Мне странно, что не тает
Кругом весь снег и лед.
Но тоске, как ни жгуча она, не растопить оцепенения, охватившего природу и человека.
«ОЦЕПЕНЕНИЕ». И, как контраст оцепенелости, возникает бурное движение. Взволнованна и неудержно стремительна песня. Будто музыка вдруг стряхнула оцепенелость и освободилась от ледяных оков.
Но нет. Свобода эта мнима. Она — мираж, возникший вместе с воспоминаниями. Счастливое прошлое, смешавшись с горестным настоящим, создает настроение трагизма.
Вот здесь мы с ней бродили,
Когда цвели луга…
Цветы давно увяли,
Трава давно мертва…
. . . . . . . . . . . . .
Сковал мне сердце лед.
«ЛИПА». И опять в воспоминаниях оживает былое. И снова вместе с ним приходит умиротворение. И сладкий покой.

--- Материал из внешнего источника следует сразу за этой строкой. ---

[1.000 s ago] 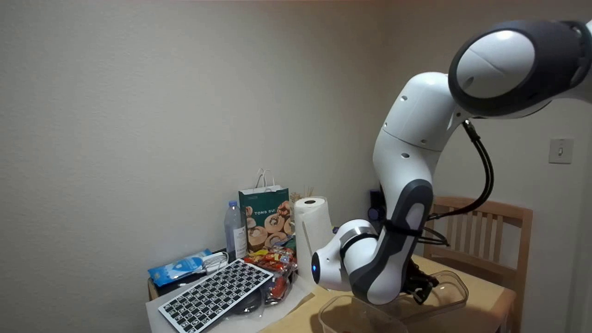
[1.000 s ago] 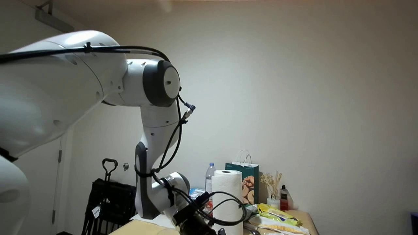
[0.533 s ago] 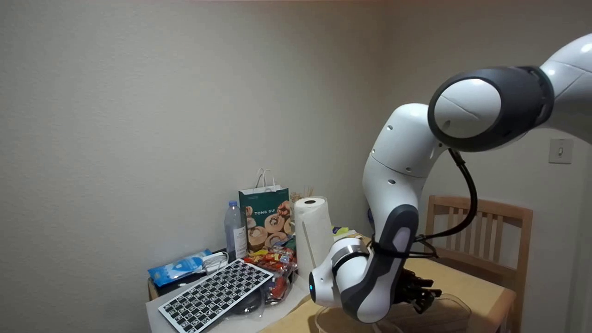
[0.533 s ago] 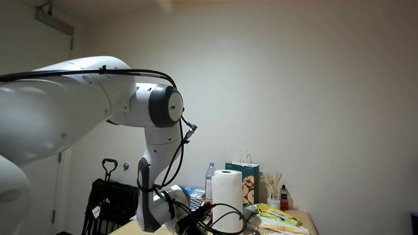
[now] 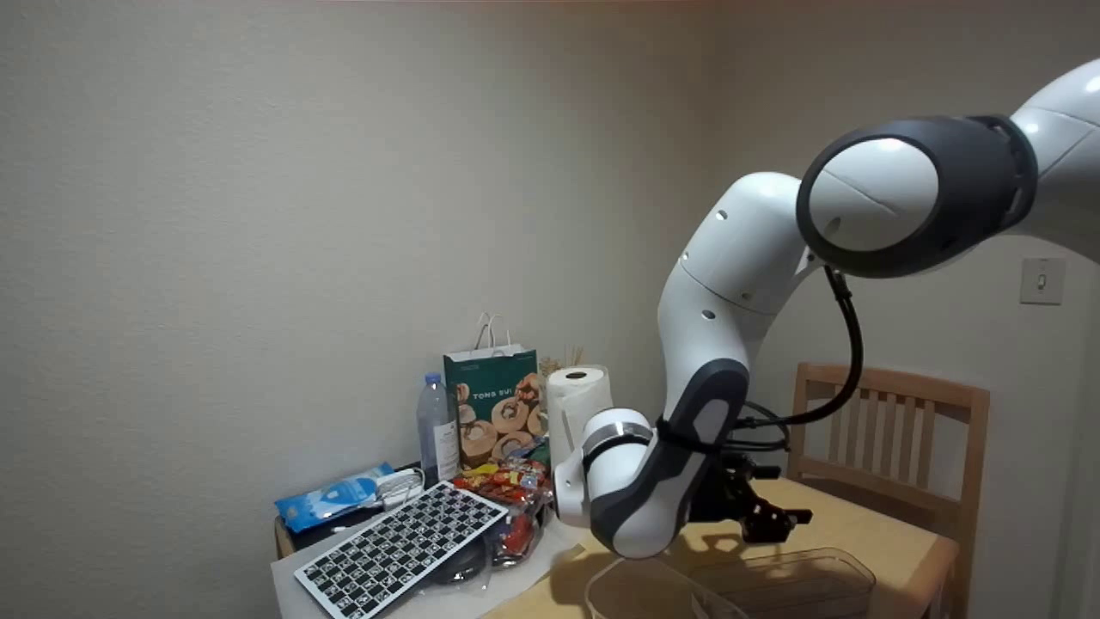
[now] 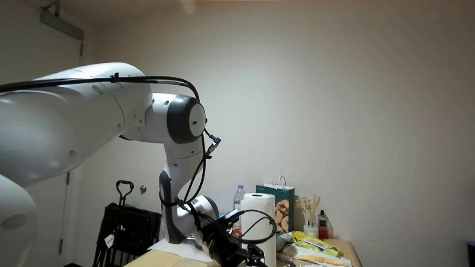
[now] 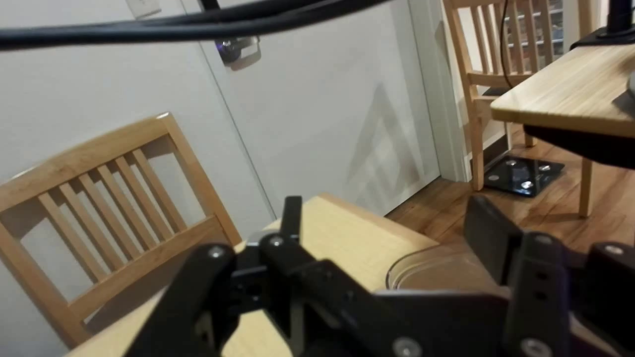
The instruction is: Pour the content from one plastic container to another
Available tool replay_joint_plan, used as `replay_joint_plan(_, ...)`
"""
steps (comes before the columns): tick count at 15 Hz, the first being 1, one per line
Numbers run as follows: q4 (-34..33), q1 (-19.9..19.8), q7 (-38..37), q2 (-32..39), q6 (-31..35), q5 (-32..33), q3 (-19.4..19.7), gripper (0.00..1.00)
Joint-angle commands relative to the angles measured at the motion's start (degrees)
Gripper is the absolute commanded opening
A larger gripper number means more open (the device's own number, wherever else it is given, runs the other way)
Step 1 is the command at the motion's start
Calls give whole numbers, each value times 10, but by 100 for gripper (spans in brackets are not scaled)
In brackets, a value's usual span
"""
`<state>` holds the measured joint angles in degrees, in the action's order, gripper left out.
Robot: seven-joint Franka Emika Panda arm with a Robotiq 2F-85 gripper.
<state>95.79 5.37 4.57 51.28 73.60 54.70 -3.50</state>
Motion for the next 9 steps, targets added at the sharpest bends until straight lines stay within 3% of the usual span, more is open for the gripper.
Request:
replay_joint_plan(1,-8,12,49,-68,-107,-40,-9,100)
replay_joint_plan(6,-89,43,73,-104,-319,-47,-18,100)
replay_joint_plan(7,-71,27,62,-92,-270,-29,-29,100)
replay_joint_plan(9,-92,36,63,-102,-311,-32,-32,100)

Легкий ветерок шумит листвой старой липы. Тихо, задумчиво, ласково звучит фортепьянная партия. В шелест листвы вплетается светлое журчанье ручья.
Плавно течет мелодия, приветливая, сладкозвучная.

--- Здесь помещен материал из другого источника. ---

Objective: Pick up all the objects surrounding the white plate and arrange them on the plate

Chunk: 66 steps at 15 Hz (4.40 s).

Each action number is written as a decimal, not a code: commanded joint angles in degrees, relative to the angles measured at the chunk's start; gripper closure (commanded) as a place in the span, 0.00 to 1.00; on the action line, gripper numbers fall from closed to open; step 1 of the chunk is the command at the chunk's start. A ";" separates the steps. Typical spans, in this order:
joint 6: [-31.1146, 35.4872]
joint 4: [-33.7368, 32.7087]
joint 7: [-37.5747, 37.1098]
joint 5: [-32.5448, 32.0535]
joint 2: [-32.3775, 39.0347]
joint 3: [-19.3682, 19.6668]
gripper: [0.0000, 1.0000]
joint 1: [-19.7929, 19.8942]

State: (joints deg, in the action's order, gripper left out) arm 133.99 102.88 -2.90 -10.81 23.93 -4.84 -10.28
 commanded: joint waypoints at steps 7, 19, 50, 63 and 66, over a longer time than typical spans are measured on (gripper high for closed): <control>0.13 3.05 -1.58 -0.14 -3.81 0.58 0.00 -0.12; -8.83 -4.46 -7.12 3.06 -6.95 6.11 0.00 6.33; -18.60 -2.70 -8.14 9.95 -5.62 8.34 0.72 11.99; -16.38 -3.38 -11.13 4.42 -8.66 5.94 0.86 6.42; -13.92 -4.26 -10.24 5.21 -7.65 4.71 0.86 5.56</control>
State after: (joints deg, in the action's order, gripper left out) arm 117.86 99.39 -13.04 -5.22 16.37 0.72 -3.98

Но вдруг все меняется. Неузнаваемо и резко. Поднимается вихрь, седой и холодный. Со злобой набрасывается он на дерево, треплет оголенные ветви, срывает с головы путника шляпу. И исчезает милое видение былых счастливых дней.
Теперь уж я далеко,
Брожу в стране чужой.
Но часто слышу шепот:
— Ты мог найти покой.
Великолепна мелодия этой песни. Она народна по складу своему. И не случайно «Липа» стала истинно народной песней в Австрии и Германии.
«ВОДНЫЙ ПОТОК». Путник жалуется. Горьки и печальны жалобы. Горек и печален напев. В нем — сдавленная тоска. И робкая, едва пробивающаяся надежда.
Теплый ветер вновь повеет,
Снова станут цвесть луга.
Солнце лед прогнать сумеет
И растопит вновь снега.
«У РУЧЬЯ». Но надежда пропала. Странник пришел к ручью, угрюмому, недвижимому. Угрюм, недвижим и аккомпанемент с мрачными, отрывистыми аккордами в басах. Неподвижна и холодна мелодия. И лишь в конце песни трагический всплеск сопровождает горькое признание скитальца:
В ручье застывшем себя я узнаю.
«ВОСПОМИНАНИЕ». Внезапно налетает буря. Она выражает и смятение, и тревогу, и неумолчное волнение сердца. Звуки, как бы влекомые вихрем, мчатся вперед. Странник бредет по зимнему пути. Без отдыха, без передышки, выбиваясь из сил.
Одно лишь скрашивает участь несчастного — воспоминания. Они возникают в светлой мелодии, с ошеломительней внезапностью врывающейся в смятенную песнь. Путник вспоминает весну, пение соловьев. Их песнь едва обозначена рояльной партией. Это не звукоподражание, а музыкальный образ, скупой и предельно выразительный. Его вполне достаточно, чтобы резко изменился весь характер песни. Она становится мягкой, лиричной.
Но ушло воспоминание, и опять пришла явь. Страшная явь зимнего пути.
«БЛУЖДАЮЩИЙ ОГОНЕК». В белесой мгле мерцает свет. Это блуждающие огоньки. Все наши радости, все страдания не что иное, как неверный, изменчивый свет ночных огней.
Все ручьи сольются в море,
Скорби все — в сырой земле, —
заключает певец под мрачный отыгрыш рояля, похожий на погребальный звон колоколов.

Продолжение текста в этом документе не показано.